> **WHAT TO DO**:
Go through the records and copy each line where the word "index" occurs.

> **DATASET CONTENT**:
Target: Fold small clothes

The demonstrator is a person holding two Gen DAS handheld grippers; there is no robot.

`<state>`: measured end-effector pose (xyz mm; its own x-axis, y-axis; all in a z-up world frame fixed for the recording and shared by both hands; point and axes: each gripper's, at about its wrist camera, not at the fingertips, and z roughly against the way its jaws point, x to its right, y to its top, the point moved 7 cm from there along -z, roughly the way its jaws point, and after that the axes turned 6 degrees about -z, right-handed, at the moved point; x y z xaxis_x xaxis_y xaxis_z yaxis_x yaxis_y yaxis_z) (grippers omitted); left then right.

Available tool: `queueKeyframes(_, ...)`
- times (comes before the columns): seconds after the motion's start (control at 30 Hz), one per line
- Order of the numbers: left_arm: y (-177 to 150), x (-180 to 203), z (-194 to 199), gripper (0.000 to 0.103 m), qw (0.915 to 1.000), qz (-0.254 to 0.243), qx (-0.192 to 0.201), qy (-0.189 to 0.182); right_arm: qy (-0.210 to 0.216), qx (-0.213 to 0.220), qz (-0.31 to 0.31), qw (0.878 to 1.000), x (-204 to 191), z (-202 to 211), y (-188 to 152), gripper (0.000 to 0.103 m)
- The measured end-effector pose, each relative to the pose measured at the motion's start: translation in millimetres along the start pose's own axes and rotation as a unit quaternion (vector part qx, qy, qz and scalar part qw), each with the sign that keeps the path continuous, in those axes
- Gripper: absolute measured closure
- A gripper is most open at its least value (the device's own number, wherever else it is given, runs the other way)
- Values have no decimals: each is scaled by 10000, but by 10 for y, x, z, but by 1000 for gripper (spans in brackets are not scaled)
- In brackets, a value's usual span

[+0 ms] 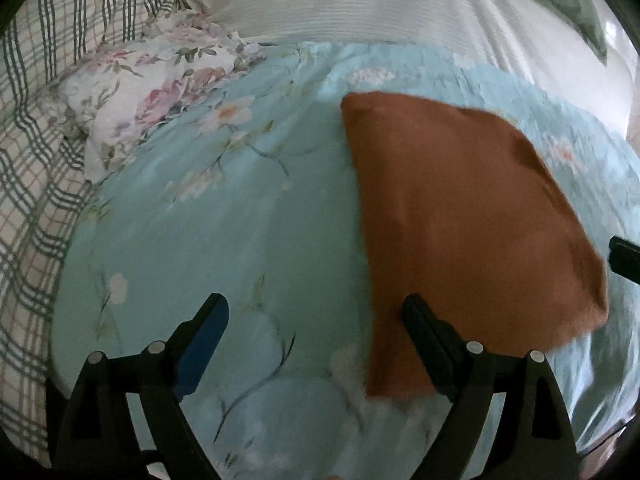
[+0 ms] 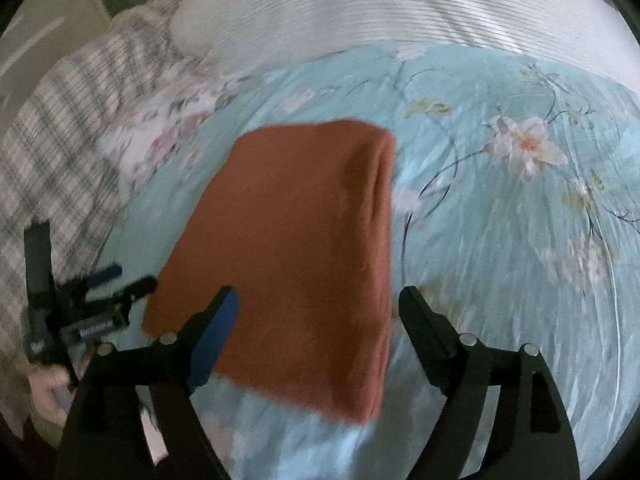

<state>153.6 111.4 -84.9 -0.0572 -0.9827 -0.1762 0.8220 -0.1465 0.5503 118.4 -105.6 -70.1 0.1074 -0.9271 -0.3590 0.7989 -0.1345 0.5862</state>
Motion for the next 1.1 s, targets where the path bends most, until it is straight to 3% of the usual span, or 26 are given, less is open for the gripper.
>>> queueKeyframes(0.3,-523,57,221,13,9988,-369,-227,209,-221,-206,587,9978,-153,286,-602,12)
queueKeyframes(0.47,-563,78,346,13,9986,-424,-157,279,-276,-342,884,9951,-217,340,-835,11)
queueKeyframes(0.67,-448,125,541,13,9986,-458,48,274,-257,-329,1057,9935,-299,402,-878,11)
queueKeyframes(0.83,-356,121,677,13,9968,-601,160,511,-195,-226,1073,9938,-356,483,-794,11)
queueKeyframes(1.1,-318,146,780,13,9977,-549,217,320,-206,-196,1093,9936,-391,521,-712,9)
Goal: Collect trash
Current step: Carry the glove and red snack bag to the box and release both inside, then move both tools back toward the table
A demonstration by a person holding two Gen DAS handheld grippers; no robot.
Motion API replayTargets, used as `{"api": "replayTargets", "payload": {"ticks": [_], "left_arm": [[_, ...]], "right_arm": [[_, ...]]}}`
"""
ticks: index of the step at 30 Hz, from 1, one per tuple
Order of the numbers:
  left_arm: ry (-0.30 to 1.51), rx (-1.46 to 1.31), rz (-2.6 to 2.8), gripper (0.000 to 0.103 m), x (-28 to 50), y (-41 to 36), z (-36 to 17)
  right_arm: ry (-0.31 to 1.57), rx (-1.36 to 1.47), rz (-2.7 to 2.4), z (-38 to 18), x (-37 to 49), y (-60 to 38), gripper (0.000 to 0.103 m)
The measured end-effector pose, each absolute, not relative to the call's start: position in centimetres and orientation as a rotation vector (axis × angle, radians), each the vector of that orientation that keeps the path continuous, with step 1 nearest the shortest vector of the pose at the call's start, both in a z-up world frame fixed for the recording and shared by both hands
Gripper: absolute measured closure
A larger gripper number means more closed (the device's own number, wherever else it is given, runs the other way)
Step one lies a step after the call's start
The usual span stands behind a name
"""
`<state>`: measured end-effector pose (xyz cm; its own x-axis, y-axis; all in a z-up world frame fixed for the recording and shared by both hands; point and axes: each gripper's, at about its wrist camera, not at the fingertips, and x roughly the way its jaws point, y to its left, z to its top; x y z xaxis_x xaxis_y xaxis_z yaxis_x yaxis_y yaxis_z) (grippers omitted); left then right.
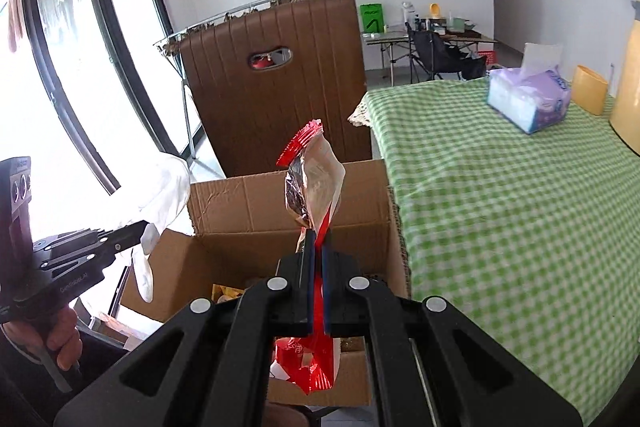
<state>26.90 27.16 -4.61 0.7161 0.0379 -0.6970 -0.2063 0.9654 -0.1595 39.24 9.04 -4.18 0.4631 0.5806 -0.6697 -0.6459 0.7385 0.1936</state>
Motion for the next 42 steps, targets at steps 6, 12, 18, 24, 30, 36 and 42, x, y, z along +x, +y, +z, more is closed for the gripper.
{"api": "replayTargets", "payload": {"ticks": [6,12,18,24,30,36,42], "left_arm": [[0.932,-0.256,0.106,0.103,28.5,27.8,-11.5],[1.069,-0.343,0.153,0.103,30.3,29.4,-16.9],[1.145,-0.356,0.175,0.062,32.6,29.6,-19.0],[1.023,-0.378,0.207,0.018,30.9,29.9,-15.3],[0.967,-0.403,0.256,0.018,29.6,30.3,-12.1],[0.854,-0.359,0.312,0.018,28.7,29.7,-7.6],[0.712,-0.294,0.356,0.016,26.0,28.1,-3.0]], "right_arm": [[0.886,-0.281,0.729,-10.5,40.2,14.4,0.1],[0.979,-0.457,0.645,-15.6,41.5,17.3,0.1],[1.106,-0.63,0.588,-20.8,42.4,19.7,0.096],[1.061,-0.502,0.627,-17.7,42.8,18.6,0.039],[0.982,-0.412,0.679,-11.4,42.0,16.9,0.039],[0.916,-0.319,0.722,-5.1,41.0,15.3,0.039],[0.798,-0.264,0.743,-0.5,38.6,12.1,0.039]]}}
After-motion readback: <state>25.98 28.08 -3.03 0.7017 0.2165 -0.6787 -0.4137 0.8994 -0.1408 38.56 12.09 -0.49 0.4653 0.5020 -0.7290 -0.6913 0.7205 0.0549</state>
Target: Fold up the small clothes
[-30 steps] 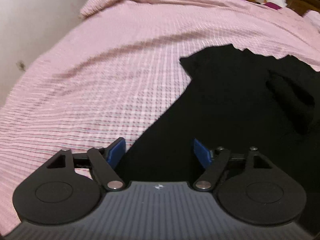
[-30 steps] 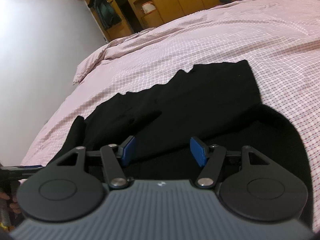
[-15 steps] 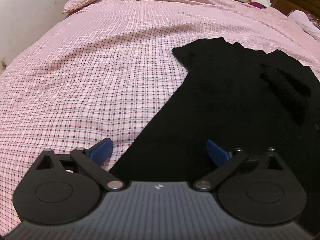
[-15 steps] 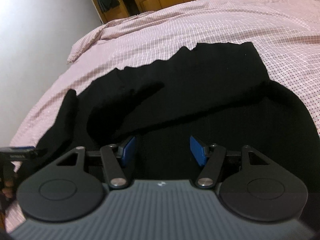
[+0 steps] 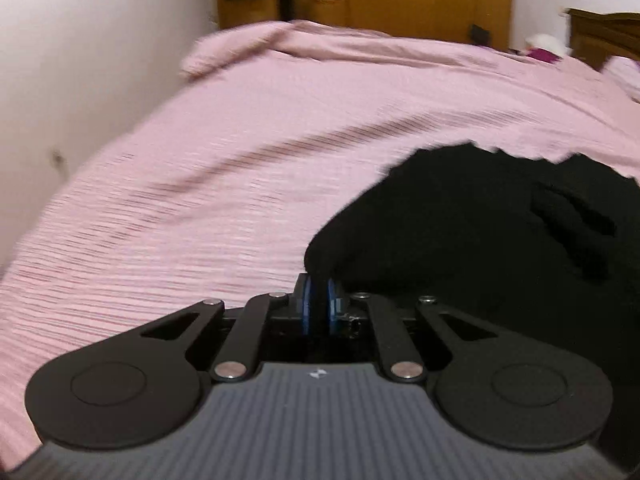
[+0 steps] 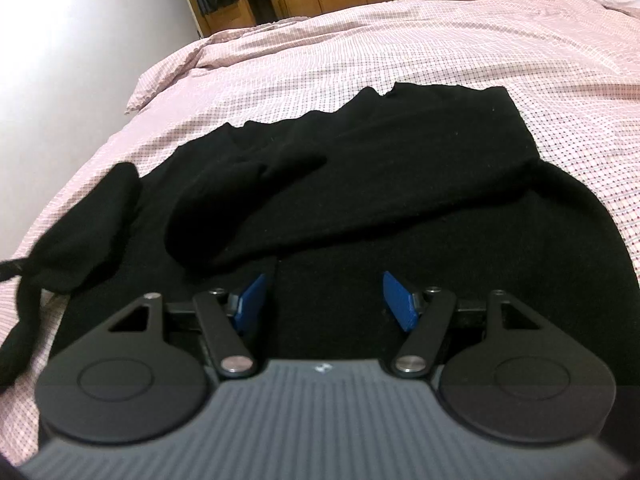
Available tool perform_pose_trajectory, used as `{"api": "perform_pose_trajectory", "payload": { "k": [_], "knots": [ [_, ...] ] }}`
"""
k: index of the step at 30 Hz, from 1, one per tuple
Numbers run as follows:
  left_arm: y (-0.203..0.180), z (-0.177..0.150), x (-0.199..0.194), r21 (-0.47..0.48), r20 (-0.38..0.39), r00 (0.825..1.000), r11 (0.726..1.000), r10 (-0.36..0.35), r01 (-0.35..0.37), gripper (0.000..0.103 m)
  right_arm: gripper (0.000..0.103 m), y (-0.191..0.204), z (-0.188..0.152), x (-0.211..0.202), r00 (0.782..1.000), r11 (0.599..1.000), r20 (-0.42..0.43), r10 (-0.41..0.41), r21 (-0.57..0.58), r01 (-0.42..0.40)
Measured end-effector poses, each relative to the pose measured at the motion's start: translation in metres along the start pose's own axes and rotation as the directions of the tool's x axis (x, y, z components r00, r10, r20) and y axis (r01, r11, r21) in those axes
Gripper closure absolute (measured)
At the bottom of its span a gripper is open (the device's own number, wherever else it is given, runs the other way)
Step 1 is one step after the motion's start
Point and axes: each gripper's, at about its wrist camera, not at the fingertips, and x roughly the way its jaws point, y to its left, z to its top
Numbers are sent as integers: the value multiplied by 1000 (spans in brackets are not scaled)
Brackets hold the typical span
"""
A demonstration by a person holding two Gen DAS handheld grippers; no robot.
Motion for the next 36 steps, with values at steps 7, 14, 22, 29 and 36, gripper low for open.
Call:
{"api": "perform_pose_trajectory", "payload": {
  "k": [7,14,22,29,36],
  "knots": [
    [38,-9,13,-21,-93,983,987,156,-159,93,35,10,11,-8,1000,1000,24,20,8,-20],
    [56,-15,13,-78,-133,979,984,152,-163,91,35,34,52,1,995,998,76,65,-26,-63],
    [48,-4,-5,-108,-120,988,988,96,-109,46,35,59,90,72,1000,999,-5,12,-33,-13],
    [43,0,-29,-90,-79,991,989,111,-117,30,34,72,85,116,998,996,-62,-26,-82,21],
    [38,0,-36,-121,-56,995,989,79,-85,29,86,74,92,108,999,999,-34,13,-44,-15]
  ]
}}
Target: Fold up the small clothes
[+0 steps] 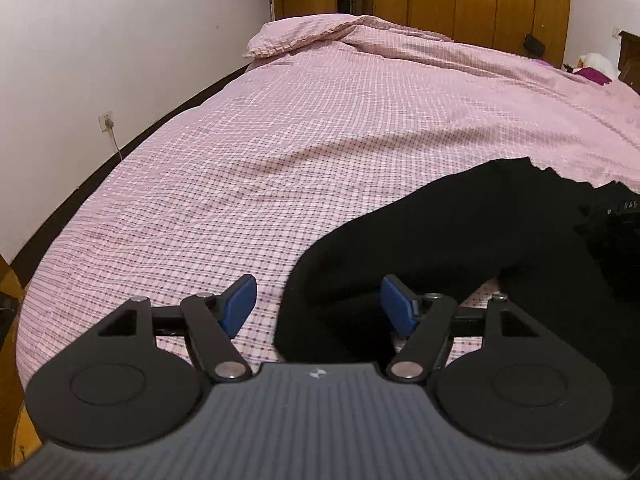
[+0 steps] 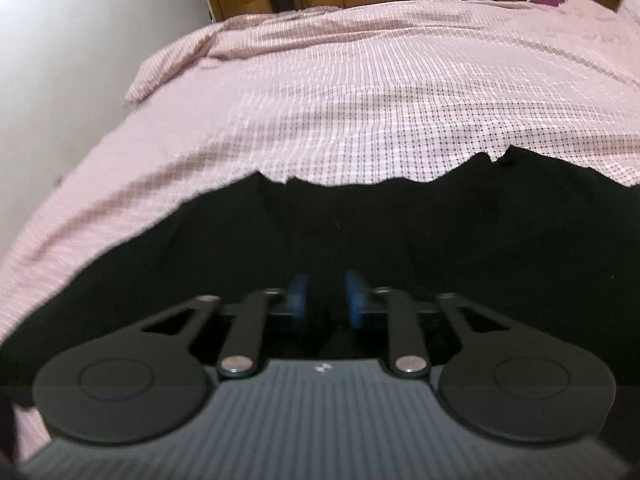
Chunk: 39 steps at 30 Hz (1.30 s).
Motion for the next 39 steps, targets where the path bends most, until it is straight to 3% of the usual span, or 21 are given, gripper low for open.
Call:
{"api": "perform_pose_trajectory", "payload": {
  "k": [2,10,16,19,23,27,30,31,32,34,39],
  "knots": [
    [-3,-1,-1,-3,3,1000,1000,-11,11,29,93,4,3,-10,999,999,36,38,3,-38],
    [-11,-5,-6,-6,10,1000,1000,-29,29,29,94,48,10,-50,963,973,146,228,-60,-221],
    [-13,-9,-11,-8,21,1000,1000,-21,21,29,94,77,7,-64,907,914,116,405,-19,-405],
    [-12,-10,-14,-11,26,1000,1000,-15,15,29,94,97,-2,-67,879,883,83,470,-52,-467],
    [-9,-12,-15,-28,26,1000,1000,-12,13,29,92,112,-21,-59,862,857,-7,508,-96,-506],
    [-10,-13,-15,-50,24,1000,999,-20,21,29,91,118,-42,-48,866,860,-123,484,-116,-497],
    [-13,-13,-19,-63,34,998,997,-46,48,29,89,110,-54,-59,863,855,-131,487,-129,-502],
    [-15,-12,-20,-64,37,998,996,-56,58,29,79,103,-58,-66,863,855,-124,489,-129,-503],
    [-18,-11,-21,-66,40,997,995,-71,74,29,60,94,-60,-73,864,855,-111,492,-124,-503],
    [-24,-11,-21,-67,44,994,992,-100,103,29,43,69,-59,-85,874,867,-59,482,-113,-486],
    [-46,-11,-12,-64,26,985,983,-171,172,28,43,-2,-57,-113,931,932,40,363,-44,-361]
  ]
}}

> **EXPECTED ANSWER**:
ticks: index of the step at 30 Hz, from 1, one per tuple
k: index of the step at 30 Hz, from 1, one per tuple

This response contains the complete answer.